*Task objective*. Output every line of the data exactly as it appears.

*Dataset items*.
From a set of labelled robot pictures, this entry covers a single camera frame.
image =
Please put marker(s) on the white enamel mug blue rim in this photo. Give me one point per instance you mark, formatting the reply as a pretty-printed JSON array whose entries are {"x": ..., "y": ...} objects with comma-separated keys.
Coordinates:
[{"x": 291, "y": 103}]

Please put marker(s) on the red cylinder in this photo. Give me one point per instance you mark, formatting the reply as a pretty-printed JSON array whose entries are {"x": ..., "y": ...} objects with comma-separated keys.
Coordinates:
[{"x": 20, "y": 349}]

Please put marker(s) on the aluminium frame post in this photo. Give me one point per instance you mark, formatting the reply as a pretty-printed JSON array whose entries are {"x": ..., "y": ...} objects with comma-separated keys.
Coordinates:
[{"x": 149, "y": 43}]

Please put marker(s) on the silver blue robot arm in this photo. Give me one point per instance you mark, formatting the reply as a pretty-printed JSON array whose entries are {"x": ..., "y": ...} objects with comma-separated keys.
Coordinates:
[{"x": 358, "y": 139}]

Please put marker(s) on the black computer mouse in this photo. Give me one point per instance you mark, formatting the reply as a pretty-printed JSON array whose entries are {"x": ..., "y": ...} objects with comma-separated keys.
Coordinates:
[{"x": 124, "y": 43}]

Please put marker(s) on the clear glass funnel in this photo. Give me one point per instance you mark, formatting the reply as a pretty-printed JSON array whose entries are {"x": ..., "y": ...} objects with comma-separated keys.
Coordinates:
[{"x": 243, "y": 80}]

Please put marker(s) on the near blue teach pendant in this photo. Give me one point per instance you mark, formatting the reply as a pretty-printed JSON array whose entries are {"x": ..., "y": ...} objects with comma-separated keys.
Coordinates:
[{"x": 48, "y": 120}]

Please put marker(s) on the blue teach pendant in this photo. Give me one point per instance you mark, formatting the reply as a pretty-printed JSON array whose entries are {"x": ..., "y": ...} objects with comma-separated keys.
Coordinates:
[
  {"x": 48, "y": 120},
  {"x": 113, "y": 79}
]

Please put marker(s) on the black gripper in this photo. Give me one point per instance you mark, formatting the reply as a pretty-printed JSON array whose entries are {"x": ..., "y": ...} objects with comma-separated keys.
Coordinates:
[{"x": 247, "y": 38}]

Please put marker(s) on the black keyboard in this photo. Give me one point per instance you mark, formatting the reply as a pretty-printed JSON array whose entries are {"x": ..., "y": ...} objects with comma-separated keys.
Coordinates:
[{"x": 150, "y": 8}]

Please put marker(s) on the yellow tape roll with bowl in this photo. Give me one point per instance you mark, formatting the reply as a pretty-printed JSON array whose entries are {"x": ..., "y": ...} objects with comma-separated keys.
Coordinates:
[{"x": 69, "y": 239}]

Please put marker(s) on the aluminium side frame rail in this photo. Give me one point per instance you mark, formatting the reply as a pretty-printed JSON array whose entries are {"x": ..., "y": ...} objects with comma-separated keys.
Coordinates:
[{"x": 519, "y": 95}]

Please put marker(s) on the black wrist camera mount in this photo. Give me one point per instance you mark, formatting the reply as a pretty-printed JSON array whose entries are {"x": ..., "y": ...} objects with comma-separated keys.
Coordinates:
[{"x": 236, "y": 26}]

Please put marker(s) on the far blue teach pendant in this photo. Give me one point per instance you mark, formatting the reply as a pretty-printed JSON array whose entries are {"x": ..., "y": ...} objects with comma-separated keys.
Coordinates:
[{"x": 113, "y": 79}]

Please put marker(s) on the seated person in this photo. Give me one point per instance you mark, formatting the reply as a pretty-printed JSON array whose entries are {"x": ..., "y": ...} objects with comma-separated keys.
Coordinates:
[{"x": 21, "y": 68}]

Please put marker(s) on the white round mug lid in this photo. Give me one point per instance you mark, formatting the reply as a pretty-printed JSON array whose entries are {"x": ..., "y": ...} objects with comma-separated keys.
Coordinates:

*Written response*.
From a set of labelled robot pictures, this entry covers a single camera frame.
image =
Please put marker(s) on the white enamel mug blue rim in this photo. Give me one point per instance you mark, formatting the reply as a pretty-printed JSON array whose entries are {"x": ..., "y": ...} objects with comma-separated keys.
Coordinates:
[{"x": 291, "y": 103}]

Please put marker(s) on the red cylinder in this photo. Give me one point per instance you mark, formatting the reply as a pretty-printed JSON array whose entries are {"x": ..., "y": ...} objects with comma-separated keys.
Coordinates:
[{"x": 20, "y": 349}]

Please put marker(s) on the aluminium frame post in this photo. Give me one point per instance you mark, formatting the reply as a pretty-printed JSON array whose entries are {"x": ..., "y": ...} objects with comma-separated keys.
Coordinates:
[{"x": 149, "y": 43}]

Please put marker(s) on the silver blue robot arm in this photo. Give me one point per instance you mark, formatting the reply as a pretty-printed JSON array whose entries are {"x": ..., "y": ...} objects with comma-separated keys.
Coordinates:
[{"x": 358, "y": 139}]

Please put marker(s) on the black computer mouse in this photo. Give me one point per instance you mark, formatting the reply as a pretty-printed JSON array whose entries are {"x": ..., "y": ...} objects with comma-separated keys.
Coordinates:
[{"x": 124, "y": 43}]

Please put marker(s) on the clear glass funnel in this photo. Give me one point per instance you mark, formatting the reply as a pretty-printed JSON array whose entries are {"x": ..., "y": ...} objects with comma-separated keys.
Coordinates:
[{"x": 243, "y": 80}]

Please put marker(s) on the near blue teach pendant in this photo. Give me one point per instance you mark, formatting the reply as a pretty-printed JSON array whose entries are {"x": ..., "y": ...} objects with comma-separated keys.
Coordinates:
[{"x": 48, "y": 120}]

Please put marker(s) on the blue teach pendant in this photo. Give me one point per instance you mark, formatting the reply as a pretty-printed JSON array whose entries are {"x": ..., "y": ...} objects with comma-separated keys.
Coordinates:
[
  {"x": 48, "y": 120},
  {"x": 113, "y": 79}
]

Please put marker(s) on the black gripper in this photo. Give me one point per instance you mark, formatting the reply as a pretty-printed JSON array whose entries are {"x": ..., "y": ...} objects with comma-separated keys.
Coordinates:
[{"x": 247, "y": 38}]

Please put marker(s) on the black keyboard in this photo. Give me one point per instance you mark, formatting the reply as a pretty-printed JSON array whose entries are {"x": ..., "y": ...} objects with comma-separated keys.
Coordinates:
[{"x": 150, "y": 8}]

Please put marker(s) on the yellow tape roll with bowl in this photo. Give me one point per instance you mark, formatting the reply as a pretty-printed JSON array whose entries are {"x": ..., "y": ...} objects with comma-separated keys.
Coordinates:
[{"x": 69, "y": 239}]

Please put marker(s) on the aluminium side frame rail in this photo. Give me one point per instance you mark, formatting the reply as a pretty-printed JSON array whose entries are {"x": ..., "y": ...} objects with comma-separated keys.
Coordinates:
[{"x": 519, "y": 95}]

Please put marker(s) on the black wrist camera mount in this photo. Give me one point per instance you mark, formatting the reply as a pretty-printed JSON array whose entries are {"x": ..., "y": ...} objects with comma-separated keys.
Coordinates:
[{"x": 236, "y": 26}]

Please put marker(s) on the far blue teach pendant in this photo. Give me one point per instance you mark, formatting the reply as a pretty-printed JSON array whose entries are {"x": ..., "y": ...} objects with comma-separated keys.
Coordinates:
[{"x": 113, "y": 79}]

Please put marker(s) on the seated person in this photo. Give me one point per instance you mark, formatting the reply as a pretty-printed JSON array whose entries are {"x": ..., "y": ...} objects with comma-separated keys.
Coordinates:
[{"x": 21, "y": 68}]

Please put marker(s) on the white round mug lid in this photo. Give me one point per instance you mark, formatting the reply as a pretty-printed JSON array whose entries are {"x": ..., "y": ...} objects with comma-separated keys.
Coordinates:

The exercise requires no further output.